======== Recorded information

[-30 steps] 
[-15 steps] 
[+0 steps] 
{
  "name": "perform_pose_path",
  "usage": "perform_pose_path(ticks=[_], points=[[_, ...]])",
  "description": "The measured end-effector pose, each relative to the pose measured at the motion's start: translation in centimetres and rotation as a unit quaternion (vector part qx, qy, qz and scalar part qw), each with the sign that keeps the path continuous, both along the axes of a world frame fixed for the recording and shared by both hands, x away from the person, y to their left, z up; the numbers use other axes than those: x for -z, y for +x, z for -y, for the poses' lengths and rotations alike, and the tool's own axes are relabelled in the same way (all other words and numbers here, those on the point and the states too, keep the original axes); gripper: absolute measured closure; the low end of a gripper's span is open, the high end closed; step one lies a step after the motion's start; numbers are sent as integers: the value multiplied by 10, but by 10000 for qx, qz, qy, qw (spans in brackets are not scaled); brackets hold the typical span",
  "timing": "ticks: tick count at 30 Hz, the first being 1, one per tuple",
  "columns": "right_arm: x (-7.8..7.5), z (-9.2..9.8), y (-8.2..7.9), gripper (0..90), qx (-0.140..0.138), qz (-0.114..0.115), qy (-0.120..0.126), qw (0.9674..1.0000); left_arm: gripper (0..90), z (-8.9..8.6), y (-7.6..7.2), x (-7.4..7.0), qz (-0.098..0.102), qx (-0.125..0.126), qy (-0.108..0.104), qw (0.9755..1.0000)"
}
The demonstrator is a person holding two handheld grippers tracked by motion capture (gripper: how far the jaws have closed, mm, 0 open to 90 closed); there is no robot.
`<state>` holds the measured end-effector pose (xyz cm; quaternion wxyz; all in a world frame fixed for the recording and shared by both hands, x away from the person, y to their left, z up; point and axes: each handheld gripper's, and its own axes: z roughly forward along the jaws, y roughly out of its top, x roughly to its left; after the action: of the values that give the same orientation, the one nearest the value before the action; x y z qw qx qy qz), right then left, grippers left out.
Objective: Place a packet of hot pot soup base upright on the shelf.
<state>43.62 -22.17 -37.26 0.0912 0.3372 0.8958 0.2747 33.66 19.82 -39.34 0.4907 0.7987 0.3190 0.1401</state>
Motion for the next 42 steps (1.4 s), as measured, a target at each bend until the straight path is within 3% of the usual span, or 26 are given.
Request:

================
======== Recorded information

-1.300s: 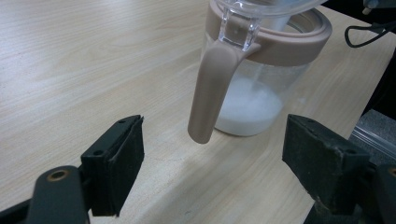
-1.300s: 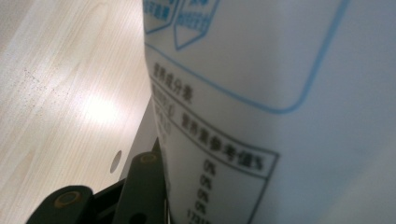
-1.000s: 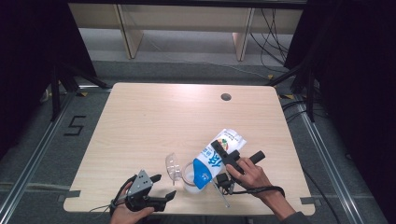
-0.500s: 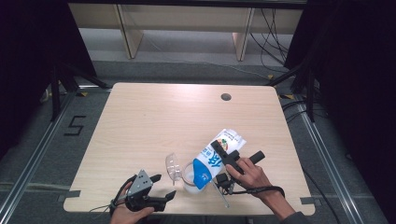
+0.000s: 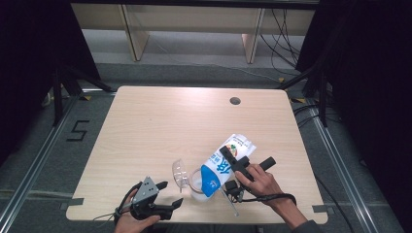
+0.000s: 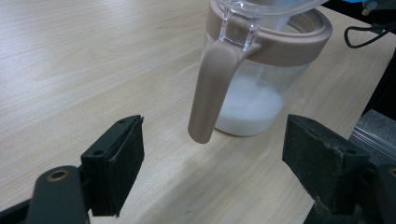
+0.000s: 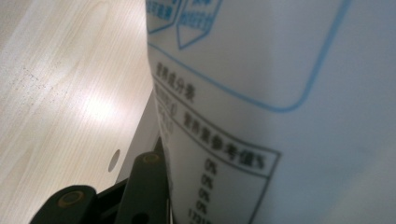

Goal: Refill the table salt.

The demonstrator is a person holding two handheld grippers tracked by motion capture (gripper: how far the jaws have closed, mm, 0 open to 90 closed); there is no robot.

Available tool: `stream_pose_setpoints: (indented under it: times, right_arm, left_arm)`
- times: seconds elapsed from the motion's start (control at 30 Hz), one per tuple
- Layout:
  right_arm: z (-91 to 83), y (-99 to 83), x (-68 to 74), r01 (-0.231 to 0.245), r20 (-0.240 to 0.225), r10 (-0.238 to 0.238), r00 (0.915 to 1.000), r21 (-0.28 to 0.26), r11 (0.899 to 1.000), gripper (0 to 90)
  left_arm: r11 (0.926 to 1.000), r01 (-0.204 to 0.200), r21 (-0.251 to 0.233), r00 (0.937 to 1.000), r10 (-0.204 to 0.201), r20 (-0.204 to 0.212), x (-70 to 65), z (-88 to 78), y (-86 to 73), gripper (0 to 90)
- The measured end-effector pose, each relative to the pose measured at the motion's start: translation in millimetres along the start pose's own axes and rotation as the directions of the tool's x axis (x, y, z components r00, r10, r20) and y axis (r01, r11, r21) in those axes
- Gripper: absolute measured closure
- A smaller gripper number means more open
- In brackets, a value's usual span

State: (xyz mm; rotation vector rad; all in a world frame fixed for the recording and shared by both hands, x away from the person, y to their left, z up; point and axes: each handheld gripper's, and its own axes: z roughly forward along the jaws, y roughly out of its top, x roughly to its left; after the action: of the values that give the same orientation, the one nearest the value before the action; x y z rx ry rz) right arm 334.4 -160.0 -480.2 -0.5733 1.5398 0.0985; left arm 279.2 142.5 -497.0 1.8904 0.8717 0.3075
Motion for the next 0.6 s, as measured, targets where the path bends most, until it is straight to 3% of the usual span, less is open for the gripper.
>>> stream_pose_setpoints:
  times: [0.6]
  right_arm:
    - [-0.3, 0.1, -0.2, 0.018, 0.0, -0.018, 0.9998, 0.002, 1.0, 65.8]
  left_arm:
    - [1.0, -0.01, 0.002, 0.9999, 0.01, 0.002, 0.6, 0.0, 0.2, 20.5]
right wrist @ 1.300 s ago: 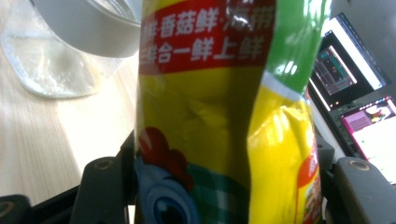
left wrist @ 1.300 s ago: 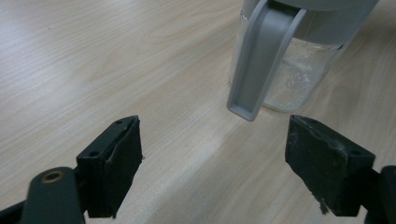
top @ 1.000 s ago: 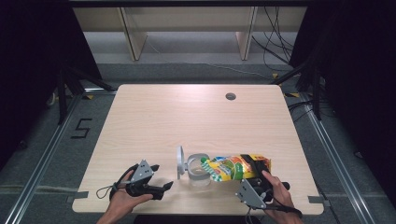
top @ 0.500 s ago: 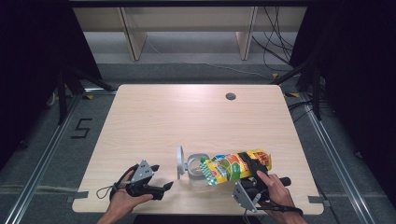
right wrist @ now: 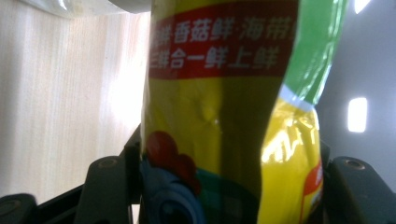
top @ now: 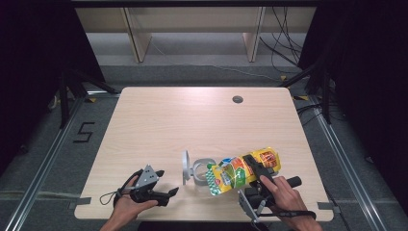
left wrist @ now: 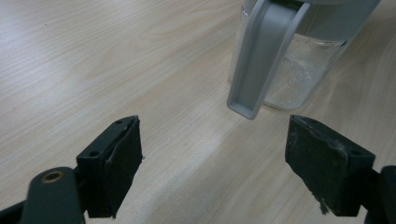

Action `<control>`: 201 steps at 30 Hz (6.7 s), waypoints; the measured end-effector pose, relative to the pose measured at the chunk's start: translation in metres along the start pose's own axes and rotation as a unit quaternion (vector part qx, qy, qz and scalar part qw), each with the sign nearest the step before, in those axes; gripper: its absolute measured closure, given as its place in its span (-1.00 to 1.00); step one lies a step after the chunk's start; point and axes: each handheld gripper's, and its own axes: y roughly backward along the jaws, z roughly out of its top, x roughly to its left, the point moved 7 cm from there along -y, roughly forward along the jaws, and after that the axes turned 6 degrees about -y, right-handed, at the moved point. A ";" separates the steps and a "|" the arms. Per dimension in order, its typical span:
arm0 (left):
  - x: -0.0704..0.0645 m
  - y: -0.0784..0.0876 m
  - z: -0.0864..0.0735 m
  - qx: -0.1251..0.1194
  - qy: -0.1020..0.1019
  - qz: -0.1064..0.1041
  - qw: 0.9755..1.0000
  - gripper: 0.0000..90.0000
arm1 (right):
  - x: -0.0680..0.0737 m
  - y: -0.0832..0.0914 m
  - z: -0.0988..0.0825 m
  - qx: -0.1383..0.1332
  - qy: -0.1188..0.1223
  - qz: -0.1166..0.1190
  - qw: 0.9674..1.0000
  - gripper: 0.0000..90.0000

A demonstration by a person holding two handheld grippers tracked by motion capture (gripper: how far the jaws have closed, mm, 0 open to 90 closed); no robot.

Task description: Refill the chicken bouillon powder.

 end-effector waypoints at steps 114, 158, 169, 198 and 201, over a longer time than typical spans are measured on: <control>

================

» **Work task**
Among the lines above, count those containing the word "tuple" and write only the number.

» **Response for this exercise**
2